Em vigor desde o último sábado (1°/08), o Acordo de Livre Comércio entre o Mercosul e Singapura abre novas perspectivas para as empresas brasileiras, especialmente pela simplificação de procedimentos, pelo alinhamento de regras e pela maior segurança jurídica nas operações internacionais.
Primeiro tratado comercial firmado pelo bloco sul-americano com um país do Sudeste Asiático, o acordo abrange não apenas o comércio de mercadorias, mas também áreas como serviços, investimentos, compras governamentais, propriedade intelectual, comércio eletrônico e participação de micro, pequenas e médias empresas.
Considerado um dos principais centros financeiros, comerciais e logísticos da Ásia, Singapura ocupa posição estratégica para empresas que pretendem ampliar sua presença internacional. Além do próprio mercado, o país funciona como uma plataforma para o acesso a outras economias do continente asiático.
“Singapura é um mercado estratégico não apenas pelo volume de negócios, mas principalmente por sua posição como centro logístico e comercial do Sudeste Asiático. O acordo oferece mais previsibilidade, transparência e segurança para as operações. Para as empresas mineiras, pode representar uma porta de entrada para mercados asiáticos e uma oportunidade de ampliar a presença internacional, especialmente em segmentos industriais de maior valor agregado”, explica a coordenadora de Negócios Internacionais da Fedração das Indústrias do Estado de Minas Gerais (FIEMG), Verônica Winter.
Embora as mercadorias brasileiras já entrassem em Singapura com isenção tarifária, a expectativa é que o acordo impulsione as exportações por meio da redução da burocracia logística e aduaneira, da harmonização de procedimentos e da definição de regras mais claras para os operadores.
“O ganho não está restrito à questão tarifária. A redução de barreiras administrativas, a definição de procedimentos e a previsibilidade regulatória tornam o ambiente mais favorável para a realização de negócios. No entanto, para aproveitar essas condições, é fundamental que as empresas conheçam as regras do acordo e preparem seus processos internos”, ressalta Verônica Winter.

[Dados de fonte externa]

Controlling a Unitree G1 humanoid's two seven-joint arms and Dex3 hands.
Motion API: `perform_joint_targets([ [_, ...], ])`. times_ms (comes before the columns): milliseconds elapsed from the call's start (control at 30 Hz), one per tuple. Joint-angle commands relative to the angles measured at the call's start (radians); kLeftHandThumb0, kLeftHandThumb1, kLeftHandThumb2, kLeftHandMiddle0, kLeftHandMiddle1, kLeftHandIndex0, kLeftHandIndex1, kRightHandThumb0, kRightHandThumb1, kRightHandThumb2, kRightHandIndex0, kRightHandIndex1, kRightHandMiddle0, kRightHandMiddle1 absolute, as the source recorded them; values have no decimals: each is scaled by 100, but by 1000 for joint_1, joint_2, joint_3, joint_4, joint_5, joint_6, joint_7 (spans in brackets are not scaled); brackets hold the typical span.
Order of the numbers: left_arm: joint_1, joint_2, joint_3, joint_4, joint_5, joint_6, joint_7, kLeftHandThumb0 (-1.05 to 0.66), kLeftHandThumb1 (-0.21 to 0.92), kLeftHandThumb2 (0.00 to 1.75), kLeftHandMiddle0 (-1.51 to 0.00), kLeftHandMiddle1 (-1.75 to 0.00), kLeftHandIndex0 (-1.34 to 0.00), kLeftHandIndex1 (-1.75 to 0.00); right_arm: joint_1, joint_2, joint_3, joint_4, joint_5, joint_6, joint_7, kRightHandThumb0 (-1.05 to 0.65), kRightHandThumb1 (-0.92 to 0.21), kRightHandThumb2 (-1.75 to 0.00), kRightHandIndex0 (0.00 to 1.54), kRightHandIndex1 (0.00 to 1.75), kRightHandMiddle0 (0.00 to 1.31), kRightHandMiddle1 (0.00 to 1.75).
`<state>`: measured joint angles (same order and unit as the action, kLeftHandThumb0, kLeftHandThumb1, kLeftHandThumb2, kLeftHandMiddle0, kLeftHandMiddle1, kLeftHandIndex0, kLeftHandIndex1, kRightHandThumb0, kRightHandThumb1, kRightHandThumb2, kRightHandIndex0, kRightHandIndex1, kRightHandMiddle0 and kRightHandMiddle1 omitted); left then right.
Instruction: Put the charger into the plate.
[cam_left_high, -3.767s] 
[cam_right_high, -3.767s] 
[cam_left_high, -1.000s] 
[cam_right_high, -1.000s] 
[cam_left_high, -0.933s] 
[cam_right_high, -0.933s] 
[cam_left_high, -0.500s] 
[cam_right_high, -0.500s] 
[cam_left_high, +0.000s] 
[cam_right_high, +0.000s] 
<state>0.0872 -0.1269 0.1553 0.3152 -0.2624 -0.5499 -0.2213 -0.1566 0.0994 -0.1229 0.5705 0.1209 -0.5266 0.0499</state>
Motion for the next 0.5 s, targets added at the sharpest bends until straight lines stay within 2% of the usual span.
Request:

Comércio bilateral cresceu 60% em cinco anos
Levantamento do Centro Internacional de Negócios da FIEMG mostra que o comércio corrente entre Brasil e Singapura cresceu aproximadamente 60% entre 2021 e 2025, passando de US$ 6,7 bilhões para US$ 10,7 bilhões.
Somente em 2025, as exportações brasileiras para o país asiático alcançaram cerca de US$ 7,4 bilhões, enquanto as importações ficaram em US$ 3,3 bilhões. O resultado foi um superávit comercial de aproximadamente US$ 4 bilhões para o Brasil.
No acumulado entre 2021 e 2025, a pauta brasileira de exportações para Singapura foi liderada por petróleo e derivados, que movimentaram US$ 21,6 bilhões e representaram cerca de 58% dos embarques. Também se destacaram petróleo em bruto, com US$ 6,5 bilhões; carnes de aves, com US$ 1,4 bilhão; ferroligas, com aproximadamente US$ 955 milhões; e embarcações especializadas, com cerca de US$ 915 milhões.
Minas Gerais também mantém uma relação comercial positiva com Singapura. Em 2025, o intercâmbio entre o Estado e o país totalizou aproximadamente US$ 264 milhões. As exportações mineiras chegaram a US$ 237 milhões, enquanto as importações somaram quase US$ 27 milhões, gerando superávit de cerca de US$ 211 milhões.
As ferroligas lideram a pauta de exportações mineiras para Singapura e representam mais de 60% dos embarques do Estado. Também se destacam carnes de aves, carne bovina, medicamentos, tubos e perfis de aço. Nos últimos anos, houve ainda crescimento de produtos de maior valor agregado, como máquinas, equipamentos mecânicos, bombas, compressores, válvulas industriais e outras obras de ferro e aço.